CROYDON COMMENTARY: It is important that our cash-strapped local authority does not make cuts for cuts’ sake, and avoids incurring unnecessary costs when there might be other ways to conduct its business.
By Councillor ANDREW PELLING
Some things have changed for the better at the council.
I know that Inside Croydon’s loyal reader will probably find that hard to believe.
But we now have what the general public might describe as a chief finance officer (the third in the space of the last 12 months). He’s new. He goes from one publicly accessible meeting to another to explain in great detail how he is seeking to repair and recover the council’s dire financial position. Such openness is important in delivering change.

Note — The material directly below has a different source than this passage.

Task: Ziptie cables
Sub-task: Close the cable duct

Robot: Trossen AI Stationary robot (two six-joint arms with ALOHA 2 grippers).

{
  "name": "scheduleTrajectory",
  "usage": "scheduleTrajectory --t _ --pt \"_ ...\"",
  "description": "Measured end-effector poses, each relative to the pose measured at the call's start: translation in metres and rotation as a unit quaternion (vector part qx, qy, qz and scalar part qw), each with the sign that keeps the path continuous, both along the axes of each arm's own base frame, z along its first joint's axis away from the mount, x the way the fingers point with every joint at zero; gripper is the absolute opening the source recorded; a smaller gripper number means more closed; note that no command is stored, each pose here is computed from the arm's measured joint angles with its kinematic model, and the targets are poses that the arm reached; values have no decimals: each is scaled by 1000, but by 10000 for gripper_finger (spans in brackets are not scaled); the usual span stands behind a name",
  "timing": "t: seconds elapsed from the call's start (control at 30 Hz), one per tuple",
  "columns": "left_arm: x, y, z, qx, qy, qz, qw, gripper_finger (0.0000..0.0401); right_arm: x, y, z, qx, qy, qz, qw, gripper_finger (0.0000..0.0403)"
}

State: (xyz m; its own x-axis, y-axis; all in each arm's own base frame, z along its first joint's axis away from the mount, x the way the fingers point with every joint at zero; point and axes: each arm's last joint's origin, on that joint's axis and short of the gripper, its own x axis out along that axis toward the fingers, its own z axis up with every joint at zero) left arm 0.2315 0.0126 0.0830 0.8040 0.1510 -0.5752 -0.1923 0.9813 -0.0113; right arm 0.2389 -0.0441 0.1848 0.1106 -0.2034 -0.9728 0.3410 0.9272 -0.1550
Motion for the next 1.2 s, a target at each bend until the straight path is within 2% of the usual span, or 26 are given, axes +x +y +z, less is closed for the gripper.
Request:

Staff and councillors are given a sense of possession of some of the really dreadful cuts that are coming. Many of the cuts will hurt the most needy in our borough. But such engagement by a senior official is frankly a positive transformation to the way the council has been conducting its affairs.
Council protocol restrains me from naming the official concerned. A dim view is taken if we are seen to praise senior council staff too generously, while woe betides us if we dare mention even the slightest criticism of any council official.

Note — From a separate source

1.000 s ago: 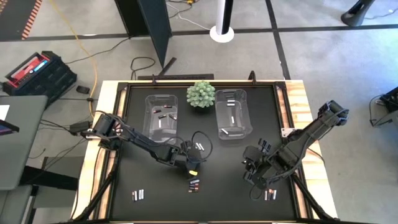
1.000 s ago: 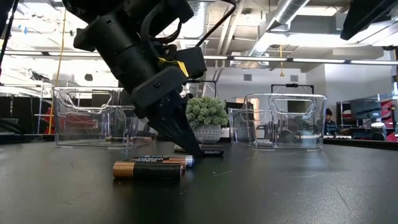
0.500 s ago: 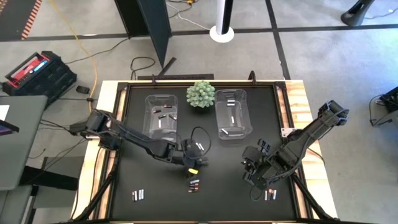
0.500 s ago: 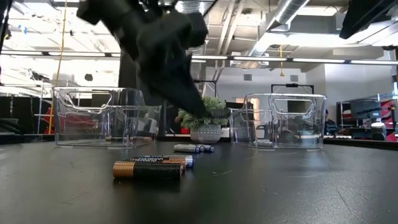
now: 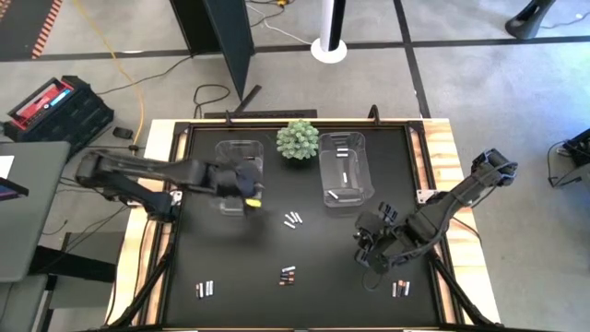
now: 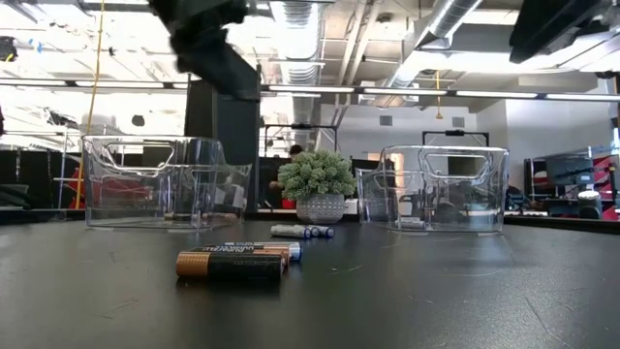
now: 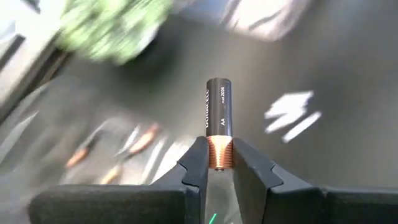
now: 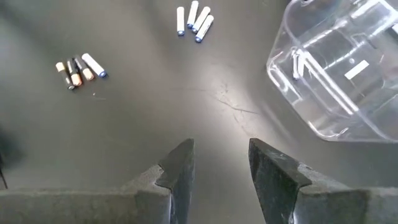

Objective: Sort batteries
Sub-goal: Put the black-brown battery into the left transparent bin

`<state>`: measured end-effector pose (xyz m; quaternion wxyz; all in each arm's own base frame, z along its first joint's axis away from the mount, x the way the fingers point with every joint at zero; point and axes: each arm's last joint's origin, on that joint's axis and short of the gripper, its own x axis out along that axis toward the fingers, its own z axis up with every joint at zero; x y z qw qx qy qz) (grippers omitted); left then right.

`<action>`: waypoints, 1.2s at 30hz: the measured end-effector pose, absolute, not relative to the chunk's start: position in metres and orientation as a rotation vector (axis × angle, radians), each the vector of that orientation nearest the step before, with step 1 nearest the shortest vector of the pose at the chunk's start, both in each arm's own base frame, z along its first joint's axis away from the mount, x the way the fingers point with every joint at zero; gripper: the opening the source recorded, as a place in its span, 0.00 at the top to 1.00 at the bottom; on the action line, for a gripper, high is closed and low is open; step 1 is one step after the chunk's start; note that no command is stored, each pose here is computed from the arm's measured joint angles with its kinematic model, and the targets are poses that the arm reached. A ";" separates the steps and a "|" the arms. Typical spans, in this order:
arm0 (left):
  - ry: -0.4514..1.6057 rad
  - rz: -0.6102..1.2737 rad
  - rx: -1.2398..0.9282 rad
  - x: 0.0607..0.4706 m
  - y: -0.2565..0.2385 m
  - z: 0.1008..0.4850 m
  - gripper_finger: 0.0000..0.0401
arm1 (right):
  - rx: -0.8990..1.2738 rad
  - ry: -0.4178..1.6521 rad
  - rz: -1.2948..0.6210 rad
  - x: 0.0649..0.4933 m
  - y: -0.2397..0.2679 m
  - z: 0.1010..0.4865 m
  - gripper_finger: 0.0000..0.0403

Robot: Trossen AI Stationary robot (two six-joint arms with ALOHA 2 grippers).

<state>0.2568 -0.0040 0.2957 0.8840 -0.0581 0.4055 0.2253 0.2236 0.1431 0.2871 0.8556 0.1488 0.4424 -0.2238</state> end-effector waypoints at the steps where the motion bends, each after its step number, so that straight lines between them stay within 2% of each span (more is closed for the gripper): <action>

But the officer concerned tells it straight when he says, “There is an awful lot to put right here. It will take three to four years to turnaround.”
That will keep Croydon’s new executive Mayor busy, whoever is elected next May.
The finance section has been given back its seniority within the council.
When the council ran into difficulties 18 months ago or so, the official at the time who had the legal responsibility for finances – also sometimes referred to as the Section 151 officer – probably did not possess the breadth of experience to head off the impending crisis.
The finance officer had been placed too low down the council’s executive pecking order, reporting to someone likely without the proper expertise for the oversight involved, and who had been appointed to their job for reasons unrelated to finance.
The new finance officer has previous experience of turning around councils. These include Lambeth, when it was in deep trouble at the beginning of this century.
The budgetary process is also greatly changed in the group of Labour councillors. The leadership has worked its socks off to inform their backbenchers and to listen to their views over five very long sessions and many, many other sessions dedicated to particular service areas.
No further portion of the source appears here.